### EXERCISE BRIEF
Reproduce exactly the lines below, from the first through the one containing "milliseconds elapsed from", and nothing more.

### LISTED RECORDS
---+---
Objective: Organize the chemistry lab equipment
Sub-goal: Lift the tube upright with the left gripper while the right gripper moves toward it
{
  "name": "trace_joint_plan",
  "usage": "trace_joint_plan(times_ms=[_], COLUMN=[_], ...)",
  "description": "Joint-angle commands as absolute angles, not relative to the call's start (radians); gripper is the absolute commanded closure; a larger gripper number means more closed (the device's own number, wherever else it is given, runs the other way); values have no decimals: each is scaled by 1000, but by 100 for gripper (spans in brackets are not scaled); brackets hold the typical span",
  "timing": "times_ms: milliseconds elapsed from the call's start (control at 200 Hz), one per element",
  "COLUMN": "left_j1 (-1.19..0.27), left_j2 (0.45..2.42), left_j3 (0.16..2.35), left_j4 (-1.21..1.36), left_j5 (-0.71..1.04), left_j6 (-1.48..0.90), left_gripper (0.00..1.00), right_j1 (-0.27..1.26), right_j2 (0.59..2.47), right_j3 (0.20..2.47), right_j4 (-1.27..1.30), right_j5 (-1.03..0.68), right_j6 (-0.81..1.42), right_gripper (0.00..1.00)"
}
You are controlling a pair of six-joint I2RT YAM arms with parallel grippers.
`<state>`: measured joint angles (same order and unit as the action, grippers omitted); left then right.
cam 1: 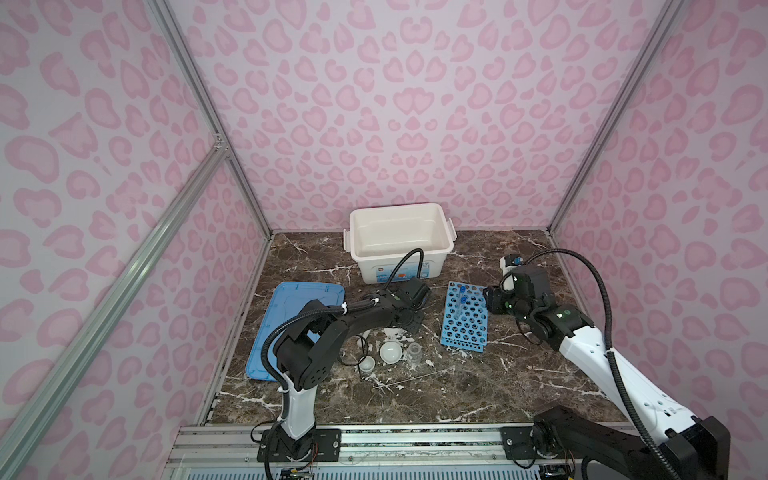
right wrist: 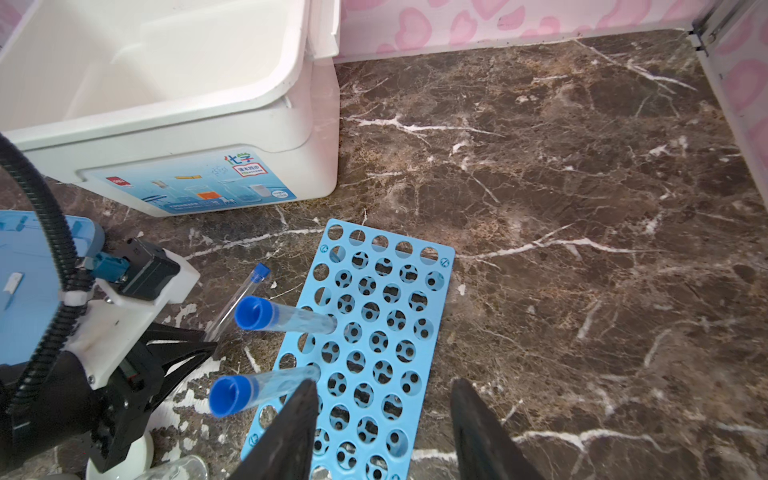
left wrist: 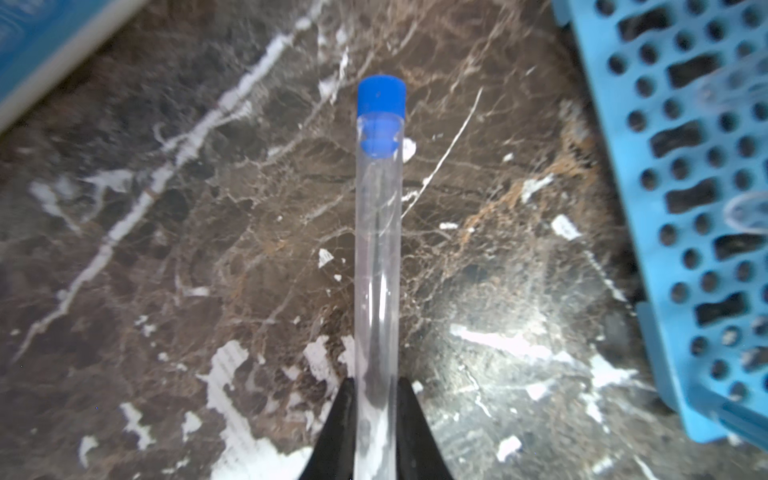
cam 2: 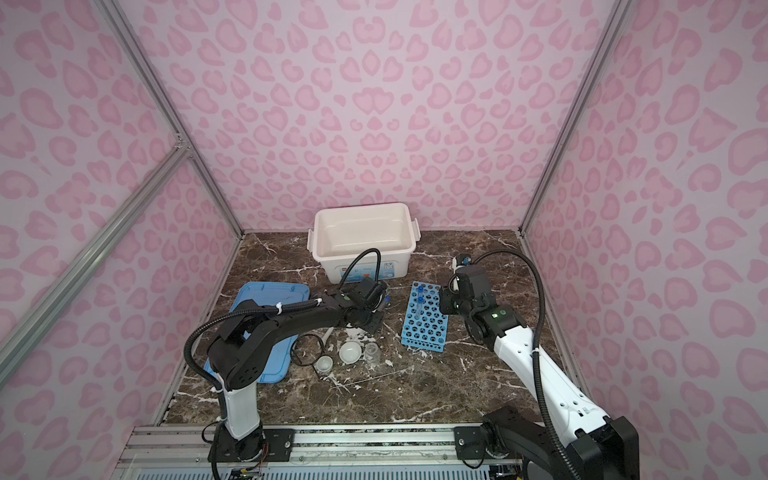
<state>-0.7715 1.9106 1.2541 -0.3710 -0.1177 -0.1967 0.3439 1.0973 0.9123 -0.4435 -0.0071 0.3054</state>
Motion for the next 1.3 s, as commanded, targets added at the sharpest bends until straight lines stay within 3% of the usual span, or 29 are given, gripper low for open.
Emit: trace_joint_plan(times_ms=[0, 435, 780, 1295], left_j1=[-771, -801, -883, -910], left_j2=[1871, 1681, 1630, 1570], left_j3=[1269, 1208, 1182, 1143], left_j4=[-364, -240, -151, -49], left_j5=[-137, -115, -184, -120], left_j6=[-176, -66, 48, 132], left_gripper=[83, 86, 88, 88], right_j1=[322, 150, 115, 103], right_j2=[1088, 1061, 1148, 1263], right_j3=[911, 842, 867, 913], right_j4=[-382, -178, -125, -88], right_j5=[-91, -523, -684, -884], right_j6=[313, 454, 491, 518], right_gripper=[45, 46, 45, 50])
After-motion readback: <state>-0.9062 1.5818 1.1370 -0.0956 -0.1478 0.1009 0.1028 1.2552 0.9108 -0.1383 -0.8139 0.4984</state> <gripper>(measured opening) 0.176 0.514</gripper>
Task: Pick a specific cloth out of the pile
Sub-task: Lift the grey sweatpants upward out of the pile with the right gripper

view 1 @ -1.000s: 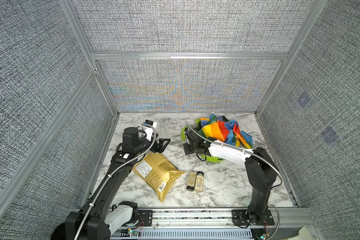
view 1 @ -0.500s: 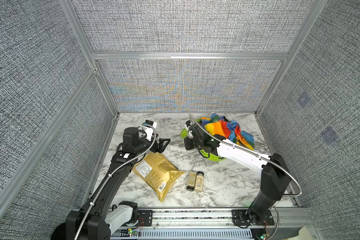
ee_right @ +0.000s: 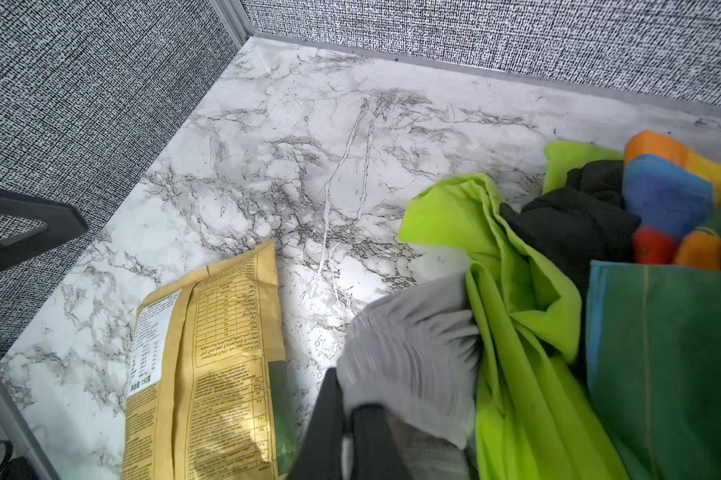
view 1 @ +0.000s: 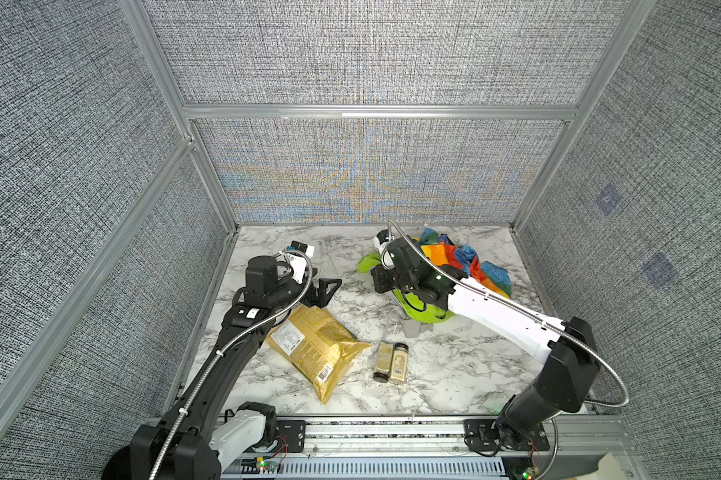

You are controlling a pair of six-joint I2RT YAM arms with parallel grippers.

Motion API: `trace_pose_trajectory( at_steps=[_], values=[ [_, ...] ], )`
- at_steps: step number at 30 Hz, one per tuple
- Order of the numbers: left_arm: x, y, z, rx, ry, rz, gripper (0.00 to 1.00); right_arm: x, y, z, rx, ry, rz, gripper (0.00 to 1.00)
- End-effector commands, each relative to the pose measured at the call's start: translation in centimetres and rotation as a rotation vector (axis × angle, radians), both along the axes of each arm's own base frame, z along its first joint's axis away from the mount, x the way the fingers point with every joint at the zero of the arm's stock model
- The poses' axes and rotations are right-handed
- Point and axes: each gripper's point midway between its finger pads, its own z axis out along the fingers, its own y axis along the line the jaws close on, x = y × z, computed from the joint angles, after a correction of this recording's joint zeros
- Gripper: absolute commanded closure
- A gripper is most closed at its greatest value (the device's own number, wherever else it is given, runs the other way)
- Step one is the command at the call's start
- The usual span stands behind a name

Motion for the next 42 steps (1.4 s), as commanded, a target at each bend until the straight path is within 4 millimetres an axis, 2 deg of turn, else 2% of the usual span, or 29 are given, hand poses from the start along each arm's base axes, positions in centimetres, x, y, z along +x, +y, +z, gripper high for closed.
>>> trace_pose_trajectory(
  at_steps=[1, 12, 24, 30, 35, 42],
  values=[
    [0.0, -0.4, 1.2, -0.017, -0.056, -0.028, 0.02, 0.5, 0.4, 3.3, 0.054, -0.083, 0.001, 0.95],
    [-1.1, -1.3, 2.1, -0.065, -0.083, -0.099, 0.01, 1.5, -1.3, 8.8, 0.1, -0.216, -0.074, 0.95],
    [-1.2, -1.4, 2.1, -0.07, -0.084, -0.109, 0.02, 0.4, -2.4, 16.0, 0.216, -0.319, -0.07, 0.95],
    [-1.1, -1.4, 2.1, -0.071, -0.082, -0.109, 0.01, 0.0, -3.1, 17.9, 0.249, -0.333, -0.064, 0.95],
    [-1.2, -1.5, 2.2, -0.074, -0.083, -0.115, 0.01, -0.1, -2.8, 19.6, 0.287, -0.343, -0.046, 0.95],
    [-1.3, -1.5, 2.3, -0.074, -0.089, -0.114, 0.01, -0.2, -2.6, 23.0, 0.333, -0.389, -0.03, 0.95]
  ],
)
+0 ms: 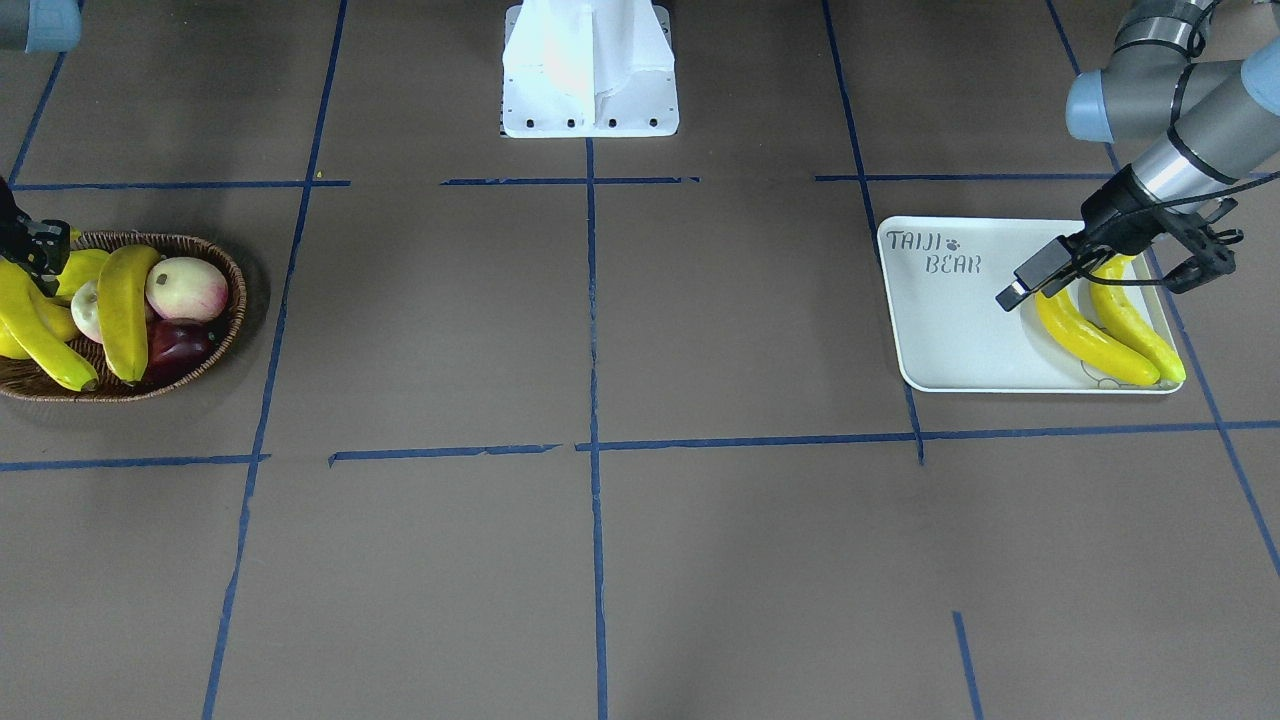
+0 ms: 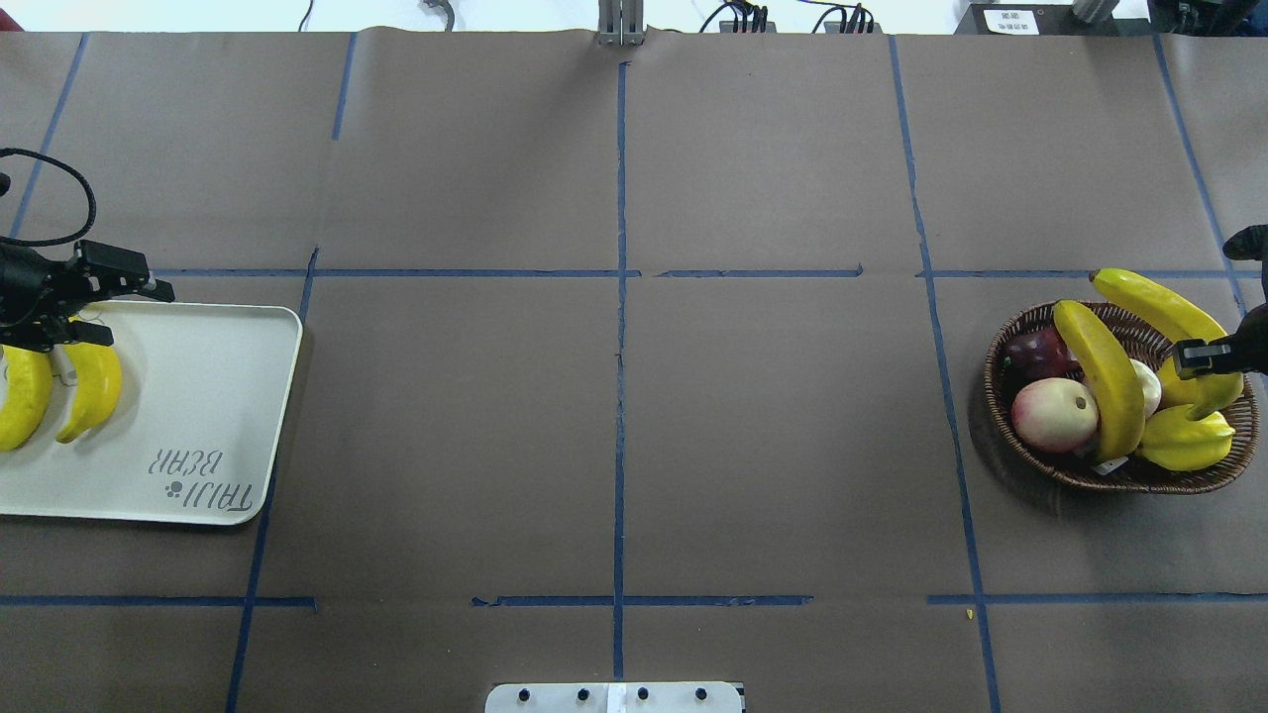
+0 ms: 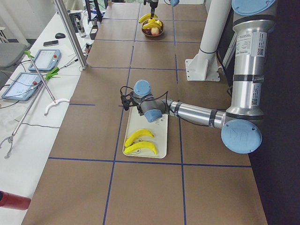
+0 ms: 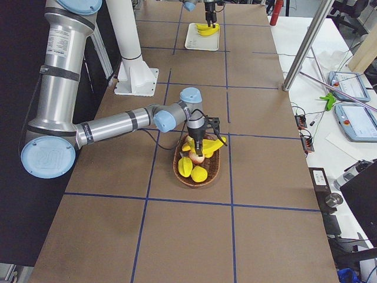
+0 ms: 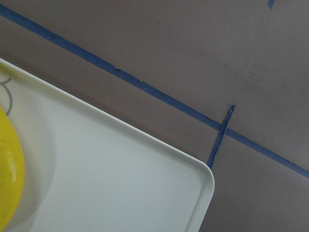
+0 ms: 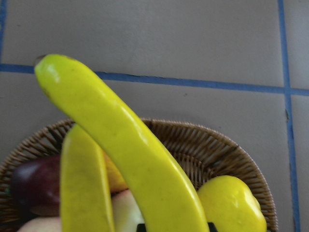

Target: Transfer all bananas from basket to plate

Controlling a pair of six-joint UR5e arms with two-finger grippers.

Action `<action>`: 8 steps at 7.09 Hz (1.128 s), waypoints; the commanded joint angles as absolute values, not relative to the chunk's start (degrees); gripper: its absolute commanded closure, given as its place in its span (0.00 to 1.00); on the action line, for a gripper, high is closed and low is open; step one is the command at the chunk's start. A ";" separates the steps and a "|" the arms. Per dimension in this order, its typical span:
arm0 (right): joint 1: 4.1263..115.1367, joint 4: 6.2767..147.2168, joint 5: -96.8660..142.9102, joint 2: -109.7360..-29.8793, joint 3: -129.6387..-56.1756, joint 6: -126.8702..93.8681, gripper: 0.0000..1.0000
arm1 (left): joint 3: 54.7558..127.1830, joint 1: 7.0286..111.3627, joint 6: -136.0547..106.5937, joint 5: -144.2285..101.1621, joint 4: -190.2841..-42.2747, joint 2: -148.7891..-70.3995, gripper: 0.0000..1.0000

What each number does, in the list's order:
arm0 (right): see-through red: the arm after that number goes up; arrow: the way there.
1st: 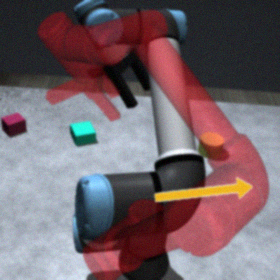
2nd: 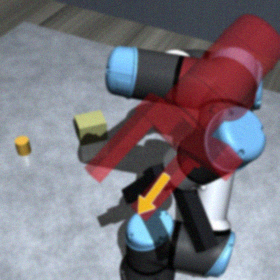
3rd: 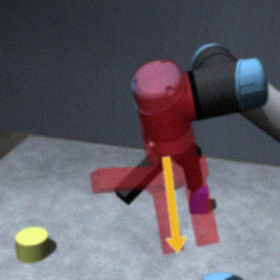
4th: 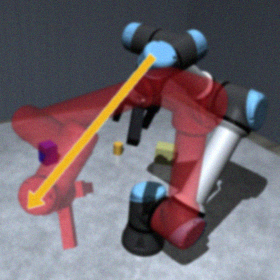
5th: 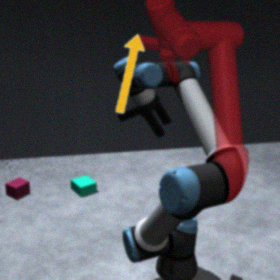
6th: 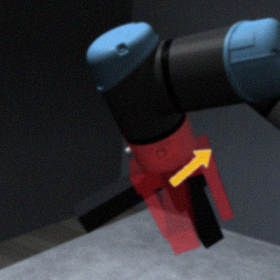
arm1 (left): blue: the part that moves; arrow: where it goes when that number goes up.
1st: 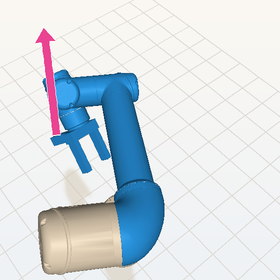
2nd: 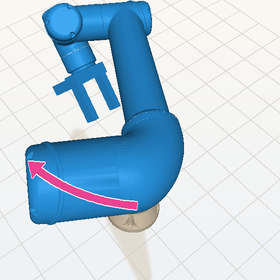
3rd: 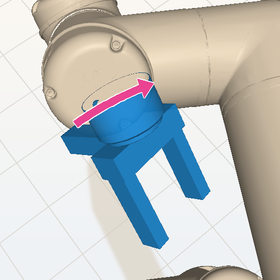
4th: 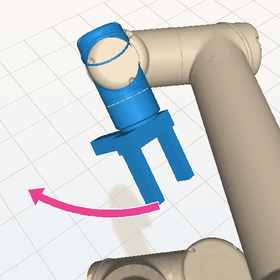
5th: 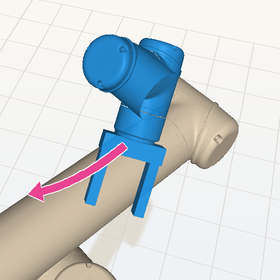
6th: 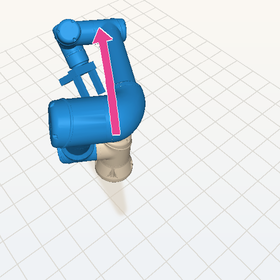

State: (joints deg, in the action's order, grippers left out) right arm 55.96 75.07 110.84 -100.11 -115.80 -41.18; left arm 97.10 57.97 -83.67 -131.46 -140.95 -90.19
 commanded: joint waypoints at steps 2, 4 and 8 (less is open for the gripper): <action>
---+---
### RESPONSE TO THE EXERCISE
Objective: Organize the chemistry lab equipment
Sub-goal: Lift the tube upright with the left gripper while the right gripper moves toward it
{
  "name": "trace_joint_plan",
  "usage": "trace_joint_plan(times_ms=[_], COLUMN=[_], ...)",
  "description": "Joint-angle commands as absolute angles, not relative to the call's start (radians); gripper is the absolute commanded closure; a larger gripper number means more closed (the device's own number, wherever else it is given, runs the other way); values have no decimals: each is scaled by 1000, but by 100 for gripper (spans in brackets are not scaled); brackets hold the typical span",
  "timing": "times_ms: milliseconds elapsed from the call's start (control at 200 Hz), one per element",

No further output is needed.